The third edition of the Edeltour began at the end of September 2024, this time leading through Southeastern Europe. With the streams from the tour, Papaplatte and Reeze reached an average of 50,000 viewers.

==== Music ====
Papaplatte is a German rap fan and writes his own songs. In December 2020, he released the song Holzscheit on Spotify together with Dominik Reezmann. At the beginning of 2021, he released the song Daytona Noflex with Danny. After Danny was sentenced to probation for two counts of rape, Papaplatte distanced himself from him and had the joint song removed from all streaming platforms. In July 2021 he released his song Bis zu ihr. In October 2023, Papaplatte and Reeze released the song Alkohol ich liebe dich.

==== Spielesause ====
In August 2021, Papaplatte, together with Trymacs and Gronkh, organized a livestream event called Spielesause. Since Gamescom was again only held digitally in 2021, the three influencers wanted to convey the "trade fair feeling" through the livestream. They invited many guests from TV and the web for video game sessions and sports tournaments. During the event, up to 115,000 spectators watched simultaneously.

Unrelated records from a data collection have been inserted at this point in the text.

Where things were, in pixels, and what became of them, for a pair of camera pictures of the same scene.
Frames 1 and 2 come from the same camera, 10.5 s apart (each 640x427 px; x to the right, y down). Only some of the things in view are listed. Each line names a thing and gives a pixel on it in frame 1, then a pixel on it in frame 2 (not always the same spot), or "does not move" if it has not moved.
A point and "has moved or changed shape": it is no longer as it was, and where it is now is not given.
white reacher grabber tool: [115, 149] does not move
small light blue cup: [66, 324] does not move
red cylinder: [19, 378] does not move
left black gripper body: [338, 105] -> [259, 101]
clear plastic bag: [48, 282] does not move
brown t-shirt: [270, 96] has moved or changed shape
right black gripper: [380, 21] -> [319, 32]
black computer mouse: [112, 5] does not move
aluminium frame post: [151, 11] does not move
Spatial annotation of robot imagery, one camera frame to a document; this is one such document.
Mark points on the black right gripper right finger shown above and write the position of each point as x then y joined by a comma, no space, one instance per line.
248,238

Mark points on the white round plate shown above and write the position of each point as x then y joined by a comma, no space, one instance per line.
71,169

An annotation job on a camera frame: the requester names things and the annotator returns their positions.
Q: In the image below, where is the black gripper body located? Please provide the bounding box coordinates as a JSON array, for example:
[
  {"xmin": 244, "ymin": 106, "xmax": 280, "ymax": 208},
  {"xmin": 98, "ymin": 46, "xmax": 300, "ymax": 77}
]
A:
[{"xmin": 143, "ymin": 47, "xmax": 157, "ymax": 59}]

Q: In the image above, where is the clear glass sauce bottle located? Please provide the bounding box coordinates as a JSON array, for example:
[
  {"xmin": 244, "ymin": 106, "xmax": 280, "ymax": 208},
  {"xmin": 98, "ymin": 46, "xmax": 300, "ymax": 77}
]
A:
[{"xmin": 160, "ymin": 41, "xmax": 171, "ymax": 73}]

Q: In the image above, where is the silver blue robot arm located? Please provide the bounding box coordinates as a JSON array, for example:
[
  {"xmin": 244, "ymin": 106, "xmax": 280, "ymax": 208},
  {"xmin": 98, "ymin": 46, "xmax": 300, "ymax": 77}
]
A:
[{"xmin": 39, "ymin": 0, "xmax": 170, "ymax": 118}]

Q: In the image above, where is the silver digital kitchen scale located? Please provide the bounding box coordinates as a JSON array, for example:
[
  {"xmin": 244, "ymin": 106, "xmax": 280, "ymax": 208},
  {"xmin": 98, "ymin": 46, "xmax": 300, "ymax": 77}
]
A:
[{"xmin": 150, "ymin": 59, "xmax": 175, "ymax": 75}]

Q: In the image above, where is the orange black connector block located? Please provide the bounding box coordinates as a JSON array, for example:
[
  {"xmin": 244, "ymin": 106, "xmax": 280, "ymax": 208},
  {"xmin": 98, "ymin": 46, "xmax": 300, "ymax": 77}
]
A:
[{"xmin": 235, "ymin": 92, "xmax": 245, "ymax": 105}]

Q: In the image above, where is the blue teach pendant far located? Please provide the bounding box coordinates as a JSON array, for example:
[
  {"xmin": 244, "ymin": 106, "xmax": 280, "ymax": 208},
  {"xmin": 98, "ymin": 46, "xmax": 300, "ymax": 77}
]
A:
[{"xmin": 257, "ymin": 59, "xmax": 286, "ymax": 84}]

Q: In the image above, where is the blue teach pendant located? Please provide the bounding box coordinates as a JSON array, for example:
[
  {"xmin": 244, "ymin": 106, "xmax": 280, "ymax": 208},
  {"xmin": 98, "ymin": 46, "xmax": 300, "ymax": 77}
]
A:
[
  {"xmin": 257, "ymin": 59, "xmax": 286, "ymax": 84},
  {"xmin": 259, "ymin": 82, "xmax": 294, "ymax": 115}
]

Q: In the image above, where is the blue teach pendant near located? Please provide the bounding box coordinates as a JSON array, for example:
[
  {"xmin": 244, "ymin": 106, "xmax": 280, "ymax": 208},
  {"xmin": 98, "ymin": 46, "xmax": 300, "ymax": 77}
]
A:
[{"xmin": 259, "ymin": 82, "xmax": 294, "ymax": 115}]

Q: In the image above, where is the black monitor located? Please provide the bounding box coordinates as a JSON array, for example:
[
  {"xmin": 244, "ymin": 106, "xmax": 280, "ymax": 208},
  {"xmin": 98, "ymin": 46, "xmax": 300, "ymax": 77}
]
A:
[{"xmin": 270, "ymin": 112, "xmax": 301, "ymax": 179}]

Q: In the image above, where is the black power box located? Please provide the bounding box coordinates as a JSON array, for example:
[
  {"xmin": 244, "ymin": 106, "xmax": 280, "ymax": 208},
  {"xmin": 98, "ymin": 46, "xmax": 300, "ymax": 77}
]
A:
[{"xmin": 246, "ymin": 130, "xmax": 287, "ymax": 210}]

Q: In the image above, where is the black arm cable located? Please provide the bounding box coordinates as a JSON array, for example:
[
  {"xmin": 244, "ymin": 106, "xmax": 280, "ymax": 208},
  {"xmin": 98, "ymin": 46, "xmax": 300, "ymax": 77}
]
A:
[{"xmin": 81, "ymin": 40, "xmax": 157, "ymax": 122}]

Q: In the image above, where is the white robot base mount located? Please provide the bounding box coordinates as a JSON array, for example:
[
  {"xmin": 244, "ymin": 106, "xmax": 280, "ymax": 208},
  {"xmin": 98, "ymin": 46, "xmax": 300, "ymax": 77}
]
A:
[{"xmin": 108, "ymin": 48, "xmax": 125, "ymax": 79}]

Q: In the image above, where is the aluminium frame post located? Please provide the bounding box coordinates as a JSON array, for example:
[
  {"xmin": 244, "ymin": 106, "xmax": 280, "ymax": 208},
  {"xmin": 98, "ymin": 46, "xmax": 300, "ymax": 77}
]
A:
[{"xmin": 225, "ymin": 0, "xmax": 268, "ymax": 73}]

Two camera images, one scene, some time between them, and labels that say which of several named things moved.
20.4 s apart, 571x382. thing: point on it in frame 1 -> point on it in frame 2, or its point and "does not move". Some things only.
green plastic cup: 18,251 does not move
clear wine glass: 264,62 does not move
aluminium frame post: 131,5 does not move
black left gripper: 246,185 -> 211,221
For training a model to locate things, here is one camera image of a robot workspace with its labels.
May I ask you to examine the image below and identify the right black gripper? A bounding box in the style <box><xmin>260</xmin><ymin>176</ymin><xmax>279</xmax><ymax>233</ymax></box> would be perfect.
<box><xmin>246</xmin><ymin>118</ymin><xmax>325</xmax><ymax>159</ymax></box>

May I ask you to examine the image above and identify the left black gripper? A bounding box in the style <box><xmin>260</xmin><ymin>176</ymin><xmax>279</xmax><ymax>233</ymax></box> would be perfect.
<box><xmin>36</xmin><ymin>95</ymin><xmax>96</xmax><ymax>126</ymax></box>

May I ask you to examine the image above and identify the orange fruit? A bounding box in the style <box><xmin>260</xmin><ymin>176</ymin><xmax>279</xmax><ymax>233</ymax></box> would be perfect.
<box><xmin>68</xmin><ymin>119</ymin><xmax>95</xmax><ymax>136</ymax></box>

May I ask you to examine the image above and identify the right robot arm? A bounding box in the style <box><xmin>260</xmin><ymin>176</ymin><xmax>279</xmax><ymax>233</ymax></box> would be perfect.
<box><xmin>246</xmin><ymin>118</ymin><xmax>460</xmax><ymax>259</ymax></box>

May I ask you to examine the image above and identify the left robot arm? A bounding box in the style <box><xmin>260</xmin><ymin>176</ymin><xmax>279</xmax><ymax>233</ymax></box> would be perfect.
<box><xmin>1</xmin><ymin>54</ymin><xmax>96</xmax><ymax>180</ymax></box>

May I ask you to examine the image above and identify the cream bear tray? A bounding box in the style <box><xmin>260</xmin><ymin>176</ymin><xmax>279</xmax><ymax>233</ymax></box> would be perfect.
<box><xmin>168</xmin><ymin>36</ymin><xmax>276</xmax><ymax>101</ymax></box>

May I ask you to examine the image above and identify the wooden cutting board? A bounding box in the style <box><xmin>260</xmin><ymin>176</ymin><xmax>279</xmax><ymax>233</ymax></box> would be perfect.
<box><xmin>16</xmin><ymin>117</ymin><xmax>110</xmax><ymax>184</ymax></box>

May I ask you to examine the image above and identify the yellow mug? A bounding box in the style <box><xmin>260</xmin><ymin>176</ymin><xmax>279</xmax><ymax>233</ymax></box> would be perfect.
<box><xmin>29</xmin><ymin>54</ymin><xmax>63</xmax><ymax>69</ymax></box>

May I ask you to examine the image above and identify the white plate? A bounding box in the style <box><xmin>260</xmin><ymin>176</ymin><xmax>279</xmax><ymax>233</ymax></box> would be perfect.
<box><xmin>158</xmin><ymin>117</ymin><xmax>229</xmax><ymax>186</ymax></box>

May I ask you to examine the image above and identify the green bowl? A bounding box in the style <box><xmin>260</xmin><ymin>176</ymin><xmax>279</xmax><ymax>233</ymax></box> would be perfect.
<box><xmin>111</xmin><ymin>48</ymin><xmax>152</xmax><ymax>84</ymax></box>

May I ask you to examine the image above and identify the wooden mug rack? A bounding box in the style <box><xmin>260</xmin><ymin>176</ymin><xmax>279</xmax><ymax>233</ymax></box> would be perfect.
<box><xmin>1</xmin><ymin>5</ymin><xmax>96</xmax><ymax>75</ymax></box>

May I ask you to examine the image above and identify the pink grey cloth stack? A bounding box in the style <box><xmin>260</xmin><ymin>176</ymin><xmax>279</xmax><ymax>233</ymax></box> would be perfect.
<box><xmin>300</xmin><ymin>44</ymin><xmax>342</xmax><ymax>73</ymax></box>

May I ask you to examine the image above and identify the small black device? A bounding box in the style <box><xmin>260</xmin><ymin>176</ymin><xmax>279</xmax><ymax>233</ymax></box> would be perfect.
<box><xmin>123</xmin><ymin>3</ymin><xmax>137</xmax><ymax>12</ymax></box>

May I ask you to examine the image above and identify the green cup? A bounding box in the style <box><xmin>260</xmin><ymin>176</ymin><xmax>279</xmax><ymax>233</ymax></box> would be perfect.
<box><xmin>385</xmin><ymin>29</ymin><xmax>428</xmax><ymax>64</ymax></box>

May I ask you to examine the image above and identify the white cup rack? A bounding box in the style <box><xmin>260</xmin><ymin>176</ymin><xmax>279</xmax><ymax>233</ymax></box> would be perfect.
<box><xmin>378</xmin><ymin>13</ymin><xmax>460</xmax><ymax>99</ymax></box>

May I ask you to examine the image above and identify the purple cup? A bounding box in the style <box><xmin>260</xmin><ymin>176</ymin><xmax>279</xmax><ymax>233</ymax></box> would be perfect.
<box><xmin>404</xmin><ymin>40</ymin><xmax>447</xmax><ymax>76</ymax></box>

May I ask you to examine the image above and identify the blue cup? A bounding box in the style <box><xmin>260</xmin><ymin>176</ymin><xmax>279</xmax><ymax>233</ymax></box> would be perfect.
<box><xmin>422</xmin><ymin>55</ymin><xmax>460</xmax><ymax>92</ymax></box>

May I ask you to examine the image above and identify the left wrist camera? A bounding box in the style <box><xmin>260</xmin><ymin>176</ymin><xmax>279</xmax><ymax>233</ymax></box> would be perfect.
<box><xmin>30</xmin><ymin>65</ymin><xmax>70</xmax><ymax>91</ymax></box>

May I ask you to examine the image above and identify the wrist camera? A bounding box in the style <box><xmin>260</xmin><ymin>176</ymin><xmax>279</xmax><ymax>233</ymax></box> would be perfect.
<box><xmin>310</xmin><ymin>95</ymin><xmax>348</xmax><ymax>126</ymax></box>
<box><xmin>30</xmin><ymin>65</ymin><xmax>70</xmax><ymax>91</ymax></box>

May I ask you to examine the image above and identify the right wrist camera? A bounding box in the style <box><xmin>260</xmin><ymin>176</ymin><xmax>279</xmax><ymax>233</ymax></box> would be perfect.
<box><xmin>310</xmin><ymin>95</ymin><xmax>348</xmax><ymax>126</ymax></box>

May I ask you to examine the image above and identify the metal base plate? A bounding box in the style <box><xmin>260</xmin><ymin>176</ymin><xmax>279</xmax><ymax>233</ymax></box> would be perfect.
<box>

==== Jugendwort des Jahres ====
In 2021, "papatastisch," which refers to Papaplatte, made it into the top 10 in the Langenscheidt publishing house's vote for the youth word of the year in Germany.

The popularity of the youth word of the year 2023, "goofy," had long been fueled by Papaplatte.

==== Participation in 7 vs. Wild ====
In 2023, he took part in the third season of the survival reality show 7 vs. Wild as part of a team with Dominik Reezmann. He managed to survive 14 days in the Canadian wilderness.

==== Television appearances ====
In mid-November 2023, Papaplatte and his viewers solved a number of puzzles posed by Joko and Klaas as part of Joko & Klaas LIVE in order to find out the geocoordinates for a hidden suitcase with the symbolic contents of one million euros. Shortly after the last puzzle was solved, a viewer of the streamer actually found the suitcase, whereupon Papaplatte, whom the finder thanked immediately after the discovery, was also connected to the Late Night Berlin show for a "debriefing".

Teller has since taken part in other television shows hosted by Joko and Klaas, including Das Duell um die Welt and Joko & Klaas gegen ProSieben.

On February 4, 2024, Teller launched his own event called "Motor Games" in cooperation with Joyn.

== Reception (selection) ==
- „Ich bin keine Rampensau". Interview. In: Die Welt. 10. Juli 2023, S. 14–15.
- Caspar von Au: Mit Kochshows und Yoga in den Mainstream. In: Süddeutsche Zeitung. 26. Mai 2020, S. 18 (sueddeutsche.de): „Zwei P rotieren um sich selbst, darunter steht: ‚Gleich geht's los'. Es ist 15.15 Uhr und Kevin Teller, auf der Streamingplattform besser bekannt als ‚Papaplatte', verspätet sich."

== Publications ==
- with Reeze, Mikkel Robrahn: Edeltalk. anthology. riva Verlag, München 2022, ISBN 978-3-96775-080-5.